§ PROBLEM STATEMENT:
Leaving out every picture, copy the lines of the material below exactly, from the line containing "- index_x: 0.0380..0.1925" through the line containing "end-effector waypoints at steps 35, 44".

+===+

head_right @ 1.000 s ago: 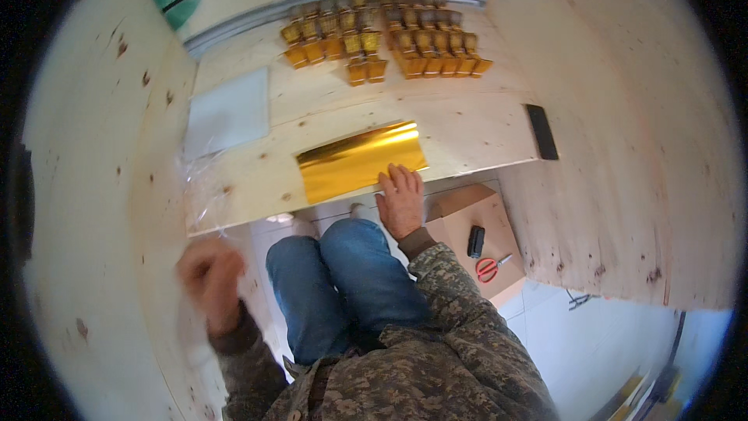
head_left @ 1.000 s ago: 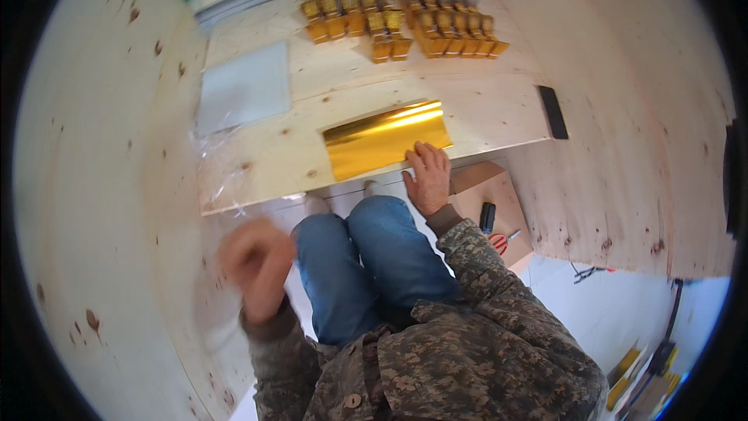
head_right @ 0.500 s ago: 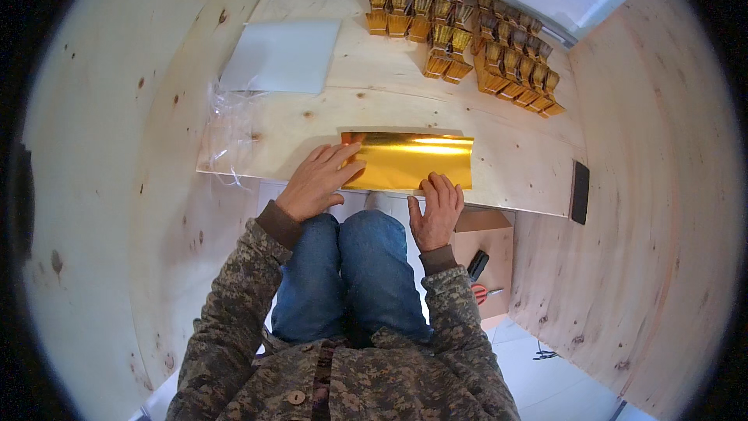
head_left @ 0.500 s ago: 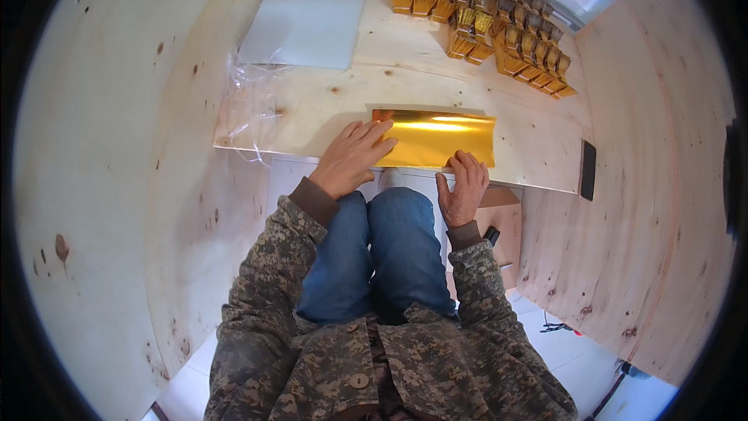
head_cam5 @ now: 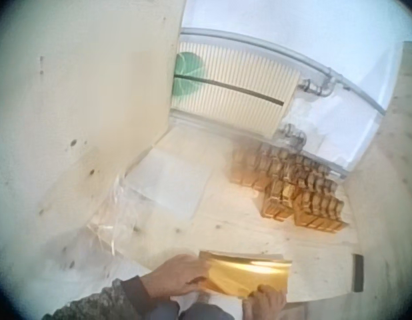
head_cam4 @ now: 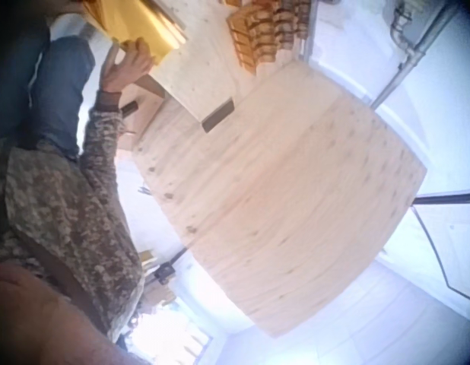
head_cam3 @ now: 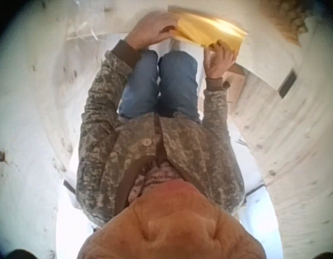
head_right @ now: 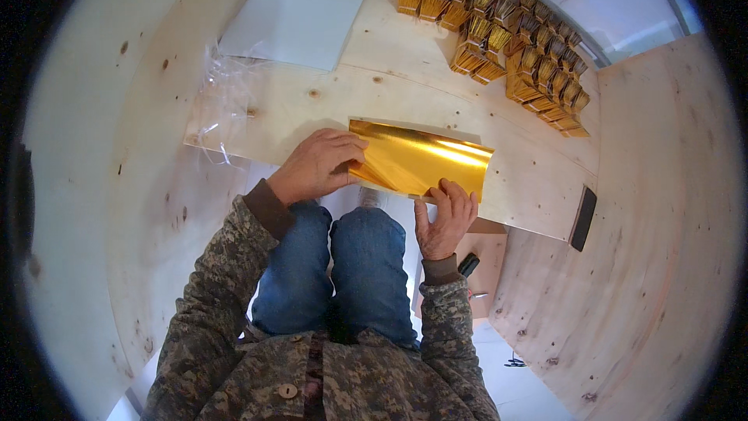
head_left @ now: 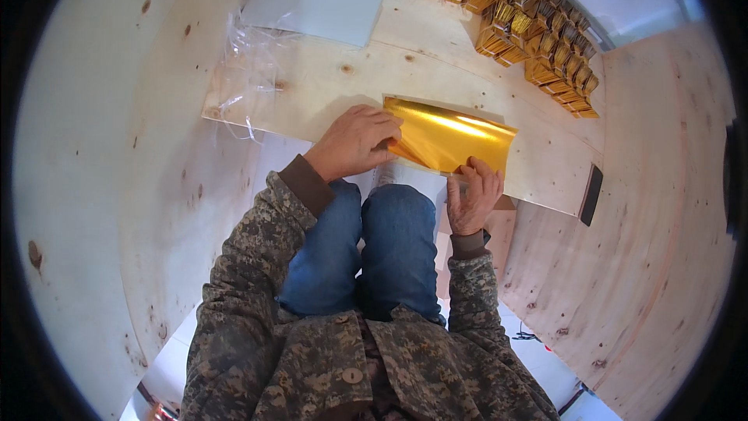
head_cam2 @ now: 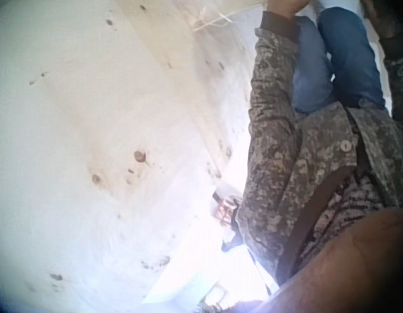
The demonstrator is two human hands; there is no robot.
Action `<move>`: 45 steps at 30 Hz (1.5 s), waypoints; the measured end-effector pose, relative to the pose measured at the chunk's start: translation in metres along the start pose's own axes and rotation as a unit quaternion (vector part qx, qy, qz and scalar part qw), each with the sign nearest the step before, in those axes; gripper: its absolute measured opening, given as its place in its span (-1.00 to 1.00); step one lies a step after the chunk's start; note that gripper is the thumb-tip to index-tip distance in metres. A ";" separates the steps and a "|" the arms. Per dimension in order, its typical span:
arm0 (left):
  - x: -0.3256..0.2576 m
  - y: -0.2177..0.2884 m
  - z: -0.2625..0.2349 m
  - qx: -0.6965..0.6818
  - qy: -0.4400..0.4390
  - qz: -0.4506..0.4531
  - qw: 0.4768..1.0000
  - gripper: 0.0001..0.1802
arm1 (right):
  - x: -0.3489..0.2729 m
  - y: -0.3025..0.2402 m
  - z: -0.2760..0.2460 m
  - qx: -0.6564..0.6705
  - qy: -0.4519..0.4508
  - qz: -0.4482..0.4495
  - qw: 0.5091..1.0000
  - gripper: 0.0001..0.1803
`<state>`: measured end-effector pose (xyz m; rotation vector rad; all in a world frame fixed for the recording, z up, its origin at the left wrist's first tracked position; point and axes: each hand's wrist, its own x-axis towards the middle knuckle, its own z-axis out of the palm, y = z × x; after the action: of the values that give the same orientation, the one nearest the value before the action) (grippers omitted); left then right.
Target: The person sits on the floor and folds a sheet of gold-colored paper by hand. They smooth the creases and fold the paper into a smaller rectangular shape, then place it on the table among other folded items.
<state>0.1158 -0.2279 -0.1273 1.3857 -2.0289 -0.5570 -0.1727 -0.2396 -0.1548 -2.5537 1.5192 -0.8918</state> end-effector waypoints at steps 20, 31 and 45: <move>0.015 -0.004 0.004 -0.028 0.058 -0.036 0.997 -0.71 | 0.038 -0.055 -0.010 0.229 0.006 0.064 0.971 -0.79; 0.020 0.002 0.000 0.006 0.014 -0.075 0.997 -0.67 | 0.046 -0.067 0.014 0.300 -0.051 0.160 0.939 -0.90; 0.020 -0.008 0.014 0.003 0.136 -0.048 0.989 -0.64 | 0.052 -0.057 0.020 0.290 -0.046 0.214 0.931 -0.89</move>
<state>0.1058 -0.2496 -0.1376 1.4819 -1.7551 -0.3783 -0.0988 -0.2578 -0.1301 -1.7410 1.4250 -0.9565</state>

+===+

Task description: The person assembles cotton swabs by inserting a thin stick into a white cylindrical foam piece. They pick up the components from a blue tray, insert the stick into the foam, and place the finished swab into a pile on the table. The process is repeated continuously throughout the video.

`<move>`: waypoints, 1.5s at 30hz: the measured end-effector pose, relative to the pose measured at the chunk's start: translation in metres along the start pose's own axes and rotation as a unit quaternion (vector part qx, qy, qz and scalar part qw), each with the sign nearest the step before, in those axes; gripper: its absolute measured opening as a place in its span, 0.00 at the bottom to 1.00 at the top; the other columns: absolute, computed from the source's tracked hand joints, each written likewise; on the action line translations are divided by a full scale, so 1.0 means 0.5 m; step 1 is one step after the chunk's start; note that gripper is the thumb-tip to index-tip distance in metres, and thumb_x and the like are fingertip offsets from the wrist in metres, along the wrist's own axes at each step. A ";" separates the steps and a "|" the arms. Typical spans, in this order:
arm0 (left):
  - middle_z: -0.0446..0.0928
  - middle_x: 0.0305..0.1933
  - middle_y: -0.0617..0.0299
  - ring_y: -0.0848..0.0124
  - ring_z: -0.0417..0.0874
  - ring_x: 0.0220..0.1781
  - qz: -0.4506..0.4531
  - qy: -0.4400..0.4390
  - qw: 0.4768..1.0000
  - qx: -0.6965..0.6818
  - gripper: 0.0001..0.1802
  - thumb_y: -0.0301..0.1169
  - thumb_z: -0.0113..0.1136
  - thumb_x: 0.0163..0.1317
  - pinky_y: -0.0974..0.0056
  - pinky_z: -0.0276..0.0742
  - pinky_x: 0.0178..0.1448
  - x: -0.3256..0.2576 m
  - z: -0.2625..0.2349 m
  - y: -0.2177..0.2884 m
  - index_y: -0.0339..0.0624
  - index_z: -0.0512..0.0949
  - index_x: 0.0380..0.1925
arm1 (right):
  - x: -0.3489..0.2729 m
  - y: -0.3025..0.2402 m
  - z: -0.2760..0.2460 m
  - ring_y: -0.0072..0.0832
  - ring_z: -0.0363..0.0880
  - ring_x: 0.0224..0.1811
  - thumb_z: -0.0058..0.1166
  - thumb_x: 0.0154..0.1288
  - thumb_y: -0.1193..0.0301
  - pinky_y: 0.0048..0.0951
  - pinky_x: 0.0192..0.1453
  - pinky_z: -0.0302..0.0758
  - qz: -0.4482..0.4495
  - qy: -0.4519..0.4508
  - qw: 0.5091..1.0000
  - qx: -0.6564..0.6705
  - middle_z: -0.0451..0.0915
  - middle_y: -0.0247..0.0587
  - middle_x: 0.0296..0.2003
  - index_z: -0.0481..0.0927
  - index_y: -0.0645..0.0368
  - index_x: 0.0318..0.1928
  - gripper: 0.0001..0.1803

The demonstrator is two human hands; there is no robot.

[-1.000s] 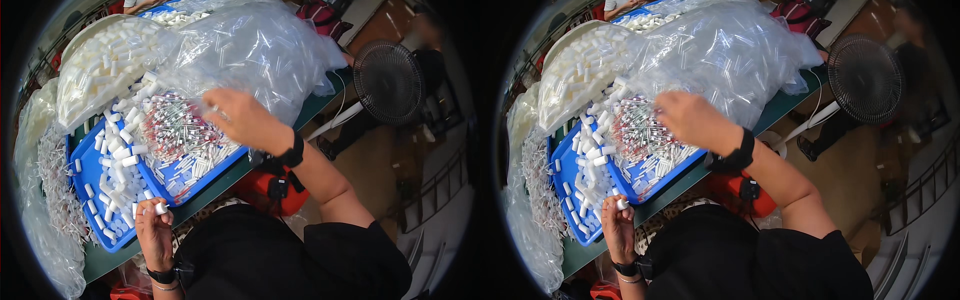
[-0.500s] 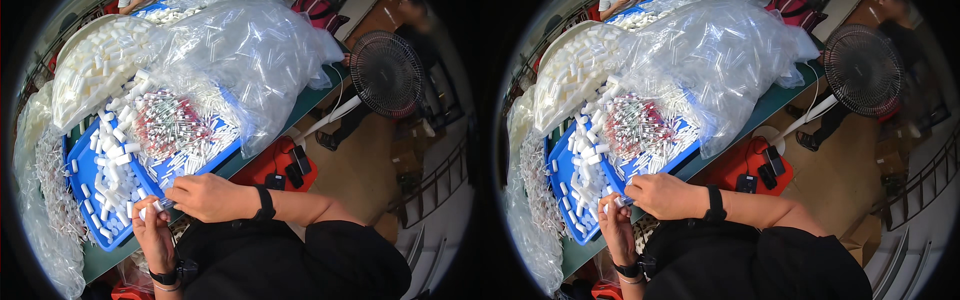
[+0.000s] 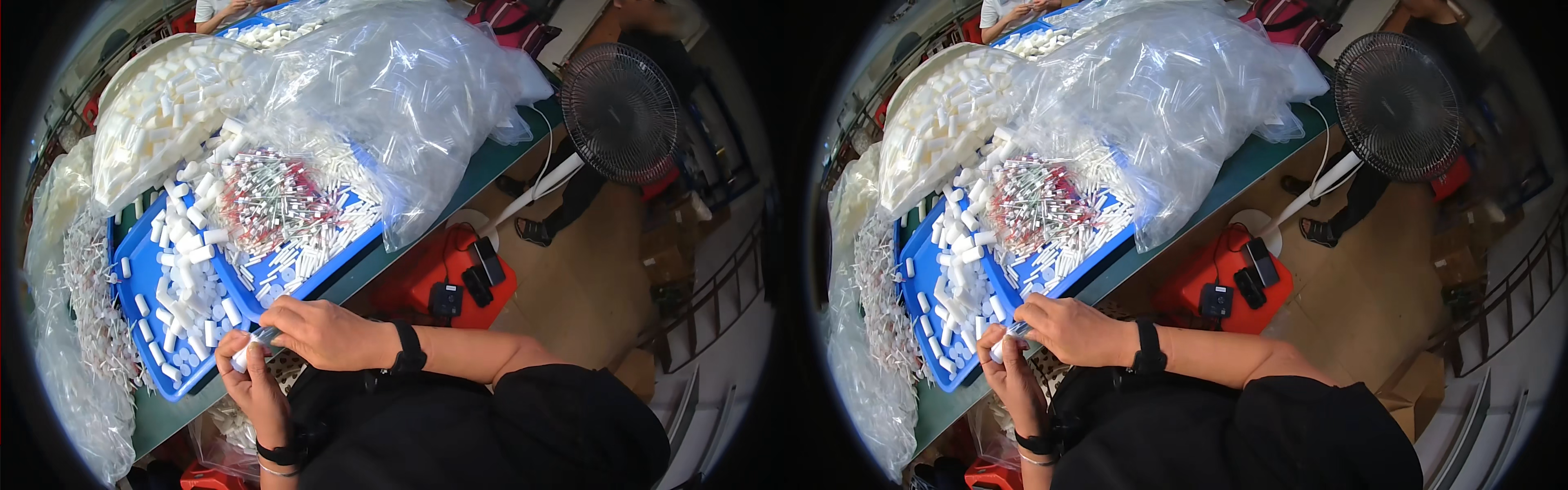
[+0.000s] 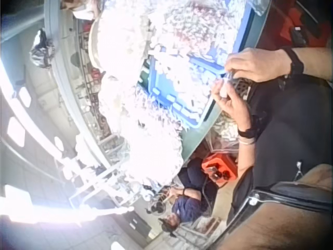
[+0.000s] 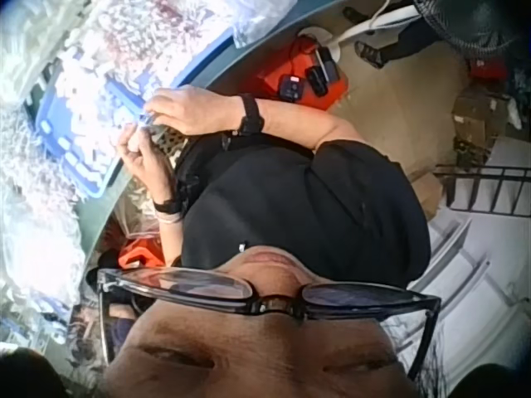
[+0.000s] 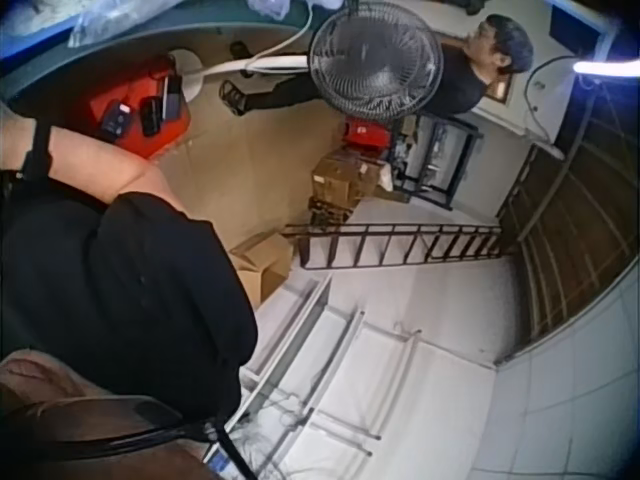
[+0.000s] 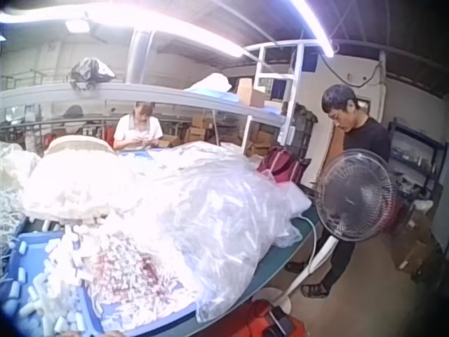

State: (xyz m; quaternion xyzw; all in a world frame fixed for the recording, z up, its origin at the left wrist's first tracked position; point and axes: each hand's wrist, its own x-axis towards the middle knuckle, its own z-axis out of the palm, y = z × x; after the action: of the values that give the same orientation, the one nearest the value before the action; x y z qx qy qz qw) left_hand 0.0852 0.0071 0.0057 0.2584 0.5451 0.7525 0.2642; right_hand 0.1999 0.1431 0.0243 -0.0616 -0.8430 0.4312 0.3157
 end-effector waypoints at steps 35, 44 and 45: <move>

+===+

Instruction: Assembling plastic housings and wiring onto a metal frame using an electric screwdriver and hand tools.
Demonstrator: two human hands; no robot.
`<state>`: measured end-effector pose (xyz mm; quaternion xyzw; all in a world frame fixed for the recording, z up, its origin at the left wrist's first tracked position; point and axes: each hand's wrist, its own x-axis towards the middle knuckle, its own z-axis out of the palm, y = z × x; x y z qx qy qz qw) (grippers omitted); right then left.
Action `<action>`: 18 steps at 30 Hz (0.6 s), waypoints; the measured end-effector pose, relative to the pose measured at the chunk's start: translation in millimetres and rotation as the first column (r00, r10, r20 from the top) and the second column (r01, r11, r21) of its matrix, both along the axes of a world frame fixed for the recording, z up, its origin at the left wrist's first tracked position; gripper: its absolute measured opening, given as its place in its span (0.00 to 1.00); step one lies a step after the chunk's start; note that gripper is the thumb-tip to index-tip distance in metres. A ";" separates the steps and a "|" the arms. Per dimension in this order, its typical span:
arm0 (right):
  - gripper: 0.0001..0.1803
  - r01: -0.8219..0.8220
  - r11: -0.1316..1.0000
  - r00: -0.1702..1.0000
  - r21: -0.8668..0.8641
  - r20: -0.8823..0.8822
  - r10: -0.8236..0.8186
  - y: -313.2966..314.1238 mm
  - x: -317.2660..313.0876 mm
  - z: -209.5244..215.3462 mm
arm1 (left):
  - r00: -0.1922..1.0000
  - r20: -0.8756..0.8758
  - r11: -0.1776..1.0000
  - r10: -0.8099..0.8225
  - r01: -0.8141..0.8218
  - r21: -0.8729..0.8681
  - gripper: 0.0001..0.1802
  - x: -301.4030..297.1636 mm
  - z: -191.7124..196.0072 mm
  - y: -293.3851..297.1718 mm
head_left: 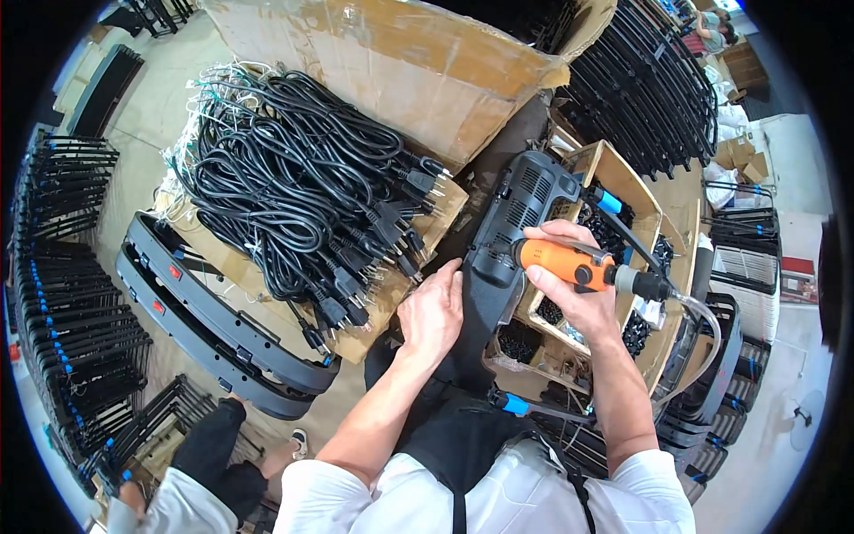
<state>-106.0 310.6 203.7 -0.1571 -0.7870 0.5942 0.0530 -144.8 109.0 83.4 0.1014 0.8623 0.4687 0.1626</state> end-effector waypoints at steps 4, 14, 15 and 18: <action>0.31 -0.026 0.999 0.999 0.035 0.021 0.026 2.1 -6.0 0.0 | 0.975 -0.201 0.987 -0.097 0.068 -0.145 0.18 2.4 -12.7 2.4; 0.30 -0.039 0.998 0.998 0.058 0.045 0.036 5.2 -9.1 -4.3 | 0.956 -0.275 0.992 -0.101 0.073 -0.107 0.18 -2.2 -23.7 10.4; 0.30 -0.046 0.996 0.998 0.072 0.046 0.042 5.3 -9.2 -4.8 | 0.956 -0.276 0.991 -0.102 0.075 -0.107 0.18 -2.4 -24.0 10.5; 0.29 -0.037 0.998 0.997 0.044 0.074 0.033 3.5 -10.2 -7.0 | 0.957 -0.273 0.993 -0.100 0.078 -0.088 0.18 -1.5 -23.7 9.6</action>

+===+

§ ANSWER TO THE PROBLEM:
  - index_x: 0.0380..0.1925
arm1 (right):
  - x: -0.3489..0.2729 m
  - y: -0.3025..0.2402 m
  - z: -0.2760..0.2460 m
  - ring_y: -0.0072..0.0832
  - ring_z: -0.0363..0.0880
  - ring_x: 0.0224..0.1811
  - thumb_z: -0.0058..0.1166
  - thumb_x: 0.0154..0.1288
  - thumb_y: -0.1193..0.0301
  - pinky_y: 0.0048..0.0951
  - pinky_x: 0.0192..0.1453
  - pinky_z: -0.0302..0.0758
  - qz: -0.4482..0.4495
  - qy: -0.4519..0.4508
  - qw: 0.5091..1.0000
  - qx: -0.6564..0.6705
  - middle_z: -0.0451..0.0915
  - middle_y: -0.0247..0.0587
  - middle_x: 0.0296..0.2003
  - index_z: -0.0481..0.0927
  - index_y: -0.0645..0.0368
  - index_x: 0.0318..0.1928
  - gripper: 0.0001..0.1803

The demonstrator is two human hands; there is no robot.

[-1.000s] 
[-0.500s] 
[+0.000s] 
[+0.000s] 
[+0.000s] 
[+0.000s] 
[+0.000s] 

State: (xyz m; quaternion xyzw; all in a world frame fixed for the recording, z up, its origin at the left wrist's first tracked position; point and axes: each hand's wrist, its own x-axis towards the middle knuckle, its own z-axis out of the palm, y = z × x; after the action: of the values that give the same orientation, the one nearest the value before the action; x y z qx qy qz qw) left_hand 0.0852 0.0071 0.0057 0.2584 0.5451 0.7525 0.2642; right_hand 0.1999 0.1431 0.0243 -0.0616 -0.8430 0.4312 0.3157
 end-effector waypoints at steps 35, 44 and 45: <move>

With this, the output is complete.